Между тем Ульф не возвращался. Гёфле понимал, что не так-то просто найти чем поужинать в довольно скромном хозяйстве Стенсона, но оставить гостя без света было непростительным упущением.
Остаток свечи в фонаре уже догорал, но адвокат, у которого всегда были чистые руки и безукоризненные манжеты, не решался притронуться к этому мерзкому фонарю и осветить комнату. Ему, однако, пришлось это сделать, чтобы взглянуть, нет ли в соседней комнате какой-либо еды и свечного огарка в шкафу, ключ от которого ему оставил Ульф. Нильс последовал за ним, держась за фалду его сюртука.

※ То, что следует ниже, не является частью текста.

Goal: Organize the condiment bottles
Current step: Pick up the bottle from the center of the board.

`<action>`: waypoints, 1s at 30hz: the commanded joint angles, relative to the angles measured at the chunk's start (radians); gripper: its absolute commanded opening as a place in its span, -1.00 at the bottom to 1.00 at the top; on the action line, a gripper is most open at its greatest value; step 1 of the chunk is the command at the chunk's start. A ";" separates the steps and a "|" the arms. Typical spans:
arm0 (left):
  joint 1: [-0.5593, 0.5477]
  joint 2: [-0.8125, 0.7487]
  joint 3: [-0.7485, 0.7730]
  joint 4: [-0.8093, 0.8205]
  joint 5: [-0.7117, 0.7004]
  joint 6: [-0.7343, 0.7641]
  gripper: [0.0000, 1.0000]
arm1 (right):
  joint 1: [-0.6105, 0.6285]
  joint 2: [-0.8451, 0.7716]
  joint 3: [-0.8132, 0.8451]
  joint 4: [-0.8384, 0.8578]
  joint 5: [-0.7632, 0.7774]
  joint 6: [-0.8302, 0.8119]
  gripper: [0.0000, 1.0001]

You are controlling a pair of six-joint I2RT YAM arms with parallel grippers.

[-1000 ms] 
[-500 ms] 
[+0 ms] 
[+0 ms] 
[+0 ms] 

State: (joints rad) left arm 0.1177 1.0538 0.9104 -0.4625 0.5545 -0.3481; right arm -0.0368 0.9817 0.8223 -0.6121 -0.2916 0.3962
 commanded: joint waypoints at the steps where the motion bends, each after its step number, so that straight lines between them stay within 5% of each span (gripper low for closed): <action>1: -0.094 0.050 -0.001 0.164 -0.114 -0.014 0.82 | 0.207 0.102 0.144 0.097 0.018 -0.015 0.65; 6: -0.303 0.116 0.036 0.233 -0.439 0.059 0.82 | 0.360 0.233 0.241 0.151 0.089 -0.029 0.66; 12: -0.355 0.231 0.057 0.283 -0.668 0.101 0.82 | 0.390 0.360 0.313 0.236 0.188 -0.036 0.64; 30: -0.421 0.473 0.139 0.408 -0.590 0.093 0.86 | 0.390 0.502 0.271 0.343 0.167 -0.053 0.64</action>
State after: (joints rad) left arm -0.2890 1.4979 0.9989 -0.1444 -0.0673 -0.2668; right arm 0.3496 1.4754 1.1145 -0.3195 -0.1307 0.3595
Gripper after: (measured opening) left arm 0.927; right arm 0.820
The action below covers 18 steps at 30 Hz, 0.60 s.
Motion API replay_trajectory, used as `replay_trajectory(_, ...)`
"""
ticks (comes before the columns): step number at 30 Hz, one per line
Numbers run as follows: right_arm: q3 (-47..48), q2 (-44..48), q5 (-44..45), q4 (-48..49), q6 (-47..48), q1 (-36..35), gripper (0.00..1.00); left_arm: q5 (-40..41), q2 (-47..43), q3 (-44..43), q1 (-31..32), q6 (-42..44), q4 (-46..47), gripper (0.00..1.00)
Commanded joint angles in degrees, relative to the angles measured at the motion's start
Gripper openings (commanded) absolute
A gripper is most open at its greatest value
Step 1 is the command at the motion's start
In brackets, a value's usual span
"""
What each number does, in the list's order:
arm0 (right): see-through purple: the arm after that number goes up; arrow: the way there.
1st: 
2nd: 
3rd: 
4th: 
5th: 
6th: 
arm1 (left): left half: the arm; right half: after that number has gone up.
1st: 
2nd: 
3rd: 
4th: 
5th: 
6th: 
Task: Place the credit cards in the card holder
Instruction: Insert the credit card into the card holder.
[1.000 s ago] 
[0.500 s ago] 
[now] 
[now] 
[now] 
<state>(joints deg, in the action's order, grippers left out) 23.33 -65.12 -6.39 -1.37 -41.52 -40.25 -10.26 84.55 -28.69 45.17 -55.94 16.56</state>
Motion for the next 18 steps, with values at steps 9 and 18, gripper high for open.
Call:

Обе комнаты, представлявшие для господина Гёфле все удобства смежных покоев, разделялись очень толстой стеной, в которой были две массивные двери. Гёфле отлично знал замок, но так давно не бывал в нем, что не сразу отыскал первую из них. Он думал, что она как раз напротив той двери, через которую он вошел, что было бы естественно, но вместо этого она оказалась несколько левее и была скрыта резьбою, подобно той, что Кристиано случайно обнаружил под лестницей и о существовании которой ни доктор, ни Ульфил не подозревали. В этих плотно прикрытых дверях без заметных снаружи замков не было, однако, ничего таинственного: то была просто-напросто тщательно выполненная резьба, которая в северных странах сделалась почти искусством.
Теперь, когда Гёфле стал обладателем спальни с двумя кроватями, заново отделанной лет десять назад и довольно уютной, ему даже не пришлось заглядывать в шкаф. Первое, что попалось ему на глаза, была пара тяжелых канделябров, на три свечи каждый. Это было очень кстати: огарок в фонаре угасал.
– Коль скоро мы вполне уверены, что не останемся в темноте, – обратился Гёфле к малышу, – займемся сейчас же хозяйством. Зажги свечу, а я достану из шкафа постели.
Простыни уже лежали на кроватях, но тут Нильс умудрился наполнить всю комнату дымом. Когда же понадобилось застлать постели, которые были непомерно широки, он ничего лучшего не придумал, как забраться на них, чтобы дотянуться оттуда до середины изголовья. Гёфле чуть было не рассердился, но, боясь, как бы снова не полились слезы, примирился с судьбой и сделал постель сам не только себе, но и своему маленькому лакею.
Ему никогда не приходилось этим заниматься, и, однако, он уже с честью справлялся с таким трудным делом, как вдруг из открытых дверей медвежьей комнаты донесся страшный шум. То был резкий, оглушительный и в то же время какой-то нелепый рев. Нильс упал на четвереньки и почел за благо залезть под кровать, тогда как Гёфле, не испытывая страха, но вытаращив глаза и раскрыв рот, с удивлением вопрошал себя, откуда могли появиться такие звуки.
«Если, как я полагаю, – подумал он, – какому-то глупому шутнику взбрело в голову напугать меня таким образом, то у него весьма странная манера подражать рычанию медведя. Ведь это куда больше напоминает ослиный рев и выходит на редкость точно; но неужто он принимает меня за лапландца, который отродясь не слыхал, как кричит осел?»
– Эй, Нильс, – крикнул он, ища своего маленького слугу, – никаких чар тут нет; пойдем поглядим, что там такое!